Every entry should appear in your answer exactly as it does here.

========

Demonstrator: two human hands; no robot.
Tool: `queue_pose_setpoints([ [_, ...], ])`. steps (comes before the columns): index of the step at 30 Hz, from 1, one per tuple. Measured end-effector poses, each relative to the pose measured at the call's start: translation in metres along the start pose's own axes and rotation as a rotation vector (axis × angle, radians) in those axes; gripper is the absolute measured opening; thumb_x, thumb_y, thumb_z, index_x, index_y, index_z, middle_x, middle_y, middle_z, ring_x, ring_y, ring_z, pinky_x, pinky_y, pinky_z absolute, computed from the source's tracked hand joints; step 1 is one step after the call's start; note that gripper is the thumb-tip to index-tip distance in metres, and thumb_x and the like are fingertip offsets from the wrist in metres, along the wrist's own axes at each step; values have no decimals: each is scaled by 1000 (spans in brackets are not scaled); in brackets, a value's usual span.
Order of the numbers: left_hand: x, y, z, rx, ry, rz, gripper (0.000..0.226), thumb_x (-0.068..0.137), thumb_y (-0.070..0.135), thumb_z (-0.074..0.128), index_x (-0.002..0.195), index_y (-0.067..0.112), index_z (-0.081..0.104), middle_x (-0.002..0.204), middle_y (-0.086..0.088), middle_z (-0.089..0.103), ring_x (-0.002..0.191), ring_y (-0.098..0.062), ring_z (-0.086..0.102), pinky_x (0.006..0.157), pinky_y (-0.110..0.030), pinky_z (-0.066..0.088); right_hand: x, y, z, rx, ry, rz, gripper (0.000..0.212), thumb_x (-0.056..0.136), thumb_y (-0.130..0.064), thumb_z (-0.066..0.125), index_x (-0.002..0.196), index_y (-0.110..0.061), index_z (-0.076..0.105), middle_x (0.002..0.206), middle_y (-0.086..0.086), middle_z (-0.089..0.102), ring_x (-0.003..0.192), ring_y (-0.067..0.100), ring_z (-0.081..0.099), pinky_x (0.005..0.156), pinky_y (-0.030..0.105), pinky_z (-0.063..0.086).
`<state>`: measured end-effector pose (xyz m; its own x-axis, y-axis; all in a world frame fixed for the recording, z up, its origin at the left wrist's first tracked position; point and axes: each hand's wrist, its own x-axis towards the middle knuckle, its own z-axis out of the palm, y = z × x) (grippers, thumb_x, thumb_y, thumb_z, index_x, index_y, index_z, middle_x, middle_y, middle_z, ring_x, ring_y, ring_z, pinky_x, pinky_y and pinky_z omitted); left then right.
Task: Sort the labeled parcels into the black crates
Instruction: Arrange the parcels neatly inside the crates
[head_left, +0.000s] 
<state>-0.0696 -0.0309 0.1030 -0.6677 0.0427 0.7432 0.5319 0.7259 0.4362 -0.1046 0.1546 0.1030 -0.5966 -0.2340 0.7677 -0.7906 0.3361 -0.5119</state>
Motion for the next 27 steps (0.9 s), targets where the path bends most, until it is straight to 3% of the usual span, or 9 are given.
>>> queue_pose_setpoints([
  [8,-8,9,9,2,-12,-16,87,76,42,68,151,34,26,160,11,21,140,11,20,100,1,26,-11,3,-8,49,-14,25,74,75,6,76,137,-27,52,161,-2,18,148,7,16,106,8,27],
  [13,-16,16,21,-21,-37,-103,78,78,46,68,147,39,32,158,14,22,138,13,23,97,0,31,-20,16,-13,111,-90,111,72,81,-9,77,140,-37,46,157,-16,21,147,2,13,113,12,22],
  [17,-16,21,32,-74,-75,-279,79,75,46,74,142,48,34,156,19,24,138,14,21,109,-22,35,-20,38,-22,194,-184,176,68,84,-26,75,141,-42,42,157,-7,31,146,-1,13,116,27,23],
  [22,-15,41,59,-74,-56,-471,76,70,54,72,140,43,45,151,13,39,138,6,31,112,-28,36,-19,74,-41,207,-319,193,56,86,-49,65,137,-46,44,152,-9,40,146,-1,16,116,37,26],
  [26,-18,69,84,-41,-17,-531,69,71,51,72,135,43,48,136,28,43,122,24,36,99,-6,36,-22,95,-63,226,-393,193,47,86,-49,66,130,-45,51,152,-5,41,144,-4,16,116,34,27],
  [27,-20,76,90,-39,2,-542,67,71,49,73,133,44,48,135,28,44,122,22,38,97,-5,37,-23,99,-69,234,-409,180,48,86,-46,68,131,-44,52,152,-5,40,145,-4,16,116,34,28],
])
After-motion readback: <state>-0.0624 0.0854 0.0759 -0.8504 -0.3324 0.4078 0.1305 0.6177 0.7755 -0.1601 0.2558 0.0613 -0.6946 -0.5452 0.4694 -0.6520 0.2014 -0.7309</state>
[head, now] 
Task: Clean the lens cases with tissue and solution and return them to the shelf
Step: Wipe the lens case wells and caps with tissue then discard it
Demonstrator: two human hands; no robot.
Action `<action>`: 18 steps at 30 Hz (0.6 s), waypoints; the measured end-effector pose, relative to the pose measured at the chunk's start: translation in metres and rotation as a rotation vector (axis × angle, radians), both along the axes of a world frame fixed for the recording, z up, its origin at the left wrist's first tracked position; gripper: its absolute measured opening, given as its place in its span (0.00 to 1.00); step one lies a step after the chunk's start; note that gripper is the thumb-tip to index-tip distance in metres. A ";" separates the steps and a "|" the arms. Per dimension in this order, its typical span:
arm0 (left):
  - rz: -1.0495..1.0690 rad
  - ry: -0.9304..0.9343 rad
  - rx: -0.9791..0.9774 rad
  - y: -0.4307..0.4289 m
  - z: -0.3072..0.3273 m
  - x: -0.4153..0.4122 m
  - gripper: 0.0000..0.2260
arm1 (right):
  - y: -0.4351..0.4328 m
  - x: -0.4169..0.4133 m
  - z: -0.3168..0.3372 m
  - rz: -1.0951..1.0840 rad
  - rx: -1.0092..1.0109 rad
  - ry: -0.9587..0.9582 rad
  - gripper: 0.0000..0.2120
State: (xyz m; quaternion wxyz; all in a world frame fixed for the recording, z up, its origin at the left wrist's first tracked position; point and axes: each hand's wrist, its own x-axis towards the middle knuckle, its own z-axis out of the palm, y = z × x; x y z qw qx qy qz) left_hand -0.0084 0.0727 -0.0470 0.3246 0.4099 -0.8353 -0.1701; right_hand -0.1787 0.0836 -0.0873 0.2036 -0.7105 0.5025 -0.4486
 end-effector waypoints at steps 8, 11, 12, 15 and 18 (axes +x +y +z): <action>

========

## RESULT
Demonstrator: two human hands; no robot.
Tool: `queue_pose_setpoints([ [_, ...], ])`. steps (comes before the columns): index of the step at 30 Hz, from 1, one per tuple. Measured end-effector poses, each relative to the pose measured at the call's start: translation in metres along the start pose's own axes and rotation as a rotation vector (axis × angle, radians) in those axes; gripper is the absolute measured opening; thumb_x, thumb_y, thumb_z, index_x, index_y, index_z, middle_x, middle_y, middle_z, ring_x, ring_y, ring_z, pinky_x, pinky_y, pinky_z absolute, computed from the source's tracked hand joints; step 1 is one step after the call's start; note that gripper is the thumb-tip to index-tip distance in metres, and thumb_x and the like are fingertip offsets from the wrist in metres, along the wrist's own axes at each step; values have no decimals: each is scaled by 1000 (spans in brackets are not scaled); in brackets, a value's usual span.
Order of the numbers: left_hand: x, y, z, rx, ry, rz, gripper (0.000..0.226), thumb_x (-0.068..0.137), thumb_y (-0.070..0.135), thumb_z (-0.074..0.128), index_x (-0.002..0.195), index_y (-0.067..0.112), index_z (-0.081..0.104), middle_x (-0.002..0.204), middle_y (-0.086..0.088), middle_z (-0.089..0.103), ring_x (-0.002..0.191), ring_y (-0.098..0.062), ring_z (-0.086..0.102), pinky_x (0.006..0.157), pinky_y (-0.110..0.030), pinky_z (-0.066..0.088); right_hand: x, y, z, rx, ry, rz, gripper (0.000..0.212), thumb_x (-0.056..0.136), thumb_y (-0.130..0.064), thumb_z (-0.066..0.125), index_x (-0.002..0.196), index_y (-0.110..0.061), index_z (-0.076..0.105), middle_x (0.002..0.206), middle_y (-0.086..0.086), middle_z (-0.089..0.102), ring_x (-0.003..0.192), ring_y (-0.067..0.100), ring_z (-0.081..0.099), pinky_x (0.005..0.156), pinky_y (-0.030..0.105), pinky_z (-0.063..0.086).
`<state>`: measured end-effector pose (xyz m; its own x-axis, y-axis; all in a world frame fixed for the recording, z up, its origin at the left wrist's first tracked position; point and axes: each hand's wrist, its own x-axis towards the middle knuckle, its own z-axis out of the palm, y = z × x) (grippers, thumb_x, thumb_y, thumb_z, index_x, index_y, index_z, middle_x, middle_y, middle_z, ring_x, ring_y, ring_z, pinky_x, pinky_y and pinky_z omitted); left then right.
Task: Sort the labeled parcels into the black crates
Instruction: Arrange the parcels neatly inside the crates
[head_left, +0.000s] 
<state>-0.0696 -0.0309 0.1030 -0.6677 0.0427 0.7432 0.5319 0.7259 0.4362 -0.1046 0.1546 0.1030 -0.5966 -0.2340 0.7677 -0.7906 0.3361 -0.5119</state>
Motion for the next 27 steps (0.9 s), targets where the path bends most, until it is straight to 3% of the usual span, or 9 are given.
>>> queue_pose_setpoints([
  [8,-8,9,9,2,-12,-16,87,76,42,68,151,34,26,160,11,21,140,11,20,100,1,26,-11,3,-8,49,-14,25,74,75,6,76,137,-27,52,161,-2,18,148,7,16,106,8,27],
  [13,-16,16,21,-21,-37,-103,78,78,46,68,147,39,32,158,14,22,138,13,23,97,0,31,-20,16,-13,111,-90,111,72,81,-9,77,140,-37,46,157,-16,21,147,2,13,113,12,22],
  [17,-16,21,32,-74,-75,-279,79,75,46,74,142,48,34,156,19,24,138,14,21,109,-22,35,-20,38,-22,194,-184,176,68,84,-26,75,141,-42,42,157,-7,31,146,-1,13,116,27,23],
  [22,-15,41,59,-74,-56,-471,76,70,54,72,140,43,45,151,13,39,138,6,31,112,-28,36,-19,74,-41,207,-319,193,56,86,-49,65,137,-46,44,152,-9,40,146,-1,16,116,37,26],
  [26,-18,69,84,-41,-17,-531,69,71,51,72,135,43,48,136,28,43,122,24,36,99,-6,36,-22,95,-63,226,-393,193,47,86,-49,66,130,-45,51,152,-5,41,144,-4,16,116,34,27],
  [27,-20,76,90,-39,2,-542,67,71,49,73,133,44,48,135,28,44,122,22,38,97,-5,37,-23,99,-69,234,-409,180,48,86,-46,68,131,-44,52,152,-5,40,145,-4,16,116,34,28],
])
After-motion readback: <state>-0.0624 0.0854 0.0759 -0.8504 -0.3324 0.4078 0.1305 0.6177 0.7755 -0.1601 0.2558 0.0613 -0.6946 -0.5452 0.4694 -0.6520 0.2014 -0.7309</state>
[head, now] 
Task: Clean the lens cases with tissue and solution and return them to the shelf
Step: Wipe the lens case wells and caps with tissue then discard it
Demonstrator: two human hands; no robot.
Action `<action>`: 18 steps at 30 Hz (0.6 s), waypoints; the measured end-effector pose, relative to the pose measured at the chunk's start: translation in metres and rotation as a rotation vector (axis × angle, radians), both along the axes of a world frame fixed for the recording, z up, its origin at the left wrist's first tracked position; gripper: its absolute measured opening, given as its place in its span (0.00 to 1.00); step one lies a step after the chunk's start; note that gripper is the thumb-tip to index-tip distance in metres. A ";" separates the steps and a "|" the arms. Per dimension in this order, its typical span:
arm0 (left):
  - rz: -1.0495..1.0690 rad
  - ry: -0.9304..0.9343 rad
  - rx: -0.9791..0.9774 rad
  - y: -0.4307..0.4289 m
  - z: -0.3072..0.3273 m
  - x: -0.4153..0.4122 m
  - gripper: 0.0000..0.2260
arm1 (right):
  - y: -0.4351..0.4328 m
  - x: -0.4169..0.4133 m
  - z: -0.3168..0.3372 m
  - rz: -1.0951..1.0840 rad
  - rx: -1.0092..1.0109 rad
  - ry: -0.9587..0.9582 rad
  - gripper: 0.0000..0.2120
State: (xyz m; quaternion wxyz; all in a world frame fixed for the recording, z up, its origin at the left wrist's first tracked position; point and axes: each hand's wrist, its own x-axis towards the middle knuckle, its own z-axis out of the palm, y = z × x; x y z qw qx qy qz) left_hand -0.0084 0.0727 -0.0470 0.3246 0.4099 -0.8353 -0.1701; right_hand -0.1787 0.0836 -0.0873 0.2036 -0.7105 0.5025 -0.4486
 end-effector waypoints at steps 8, 11, 12, 15 and 18 (axes +x +y +z): <action>

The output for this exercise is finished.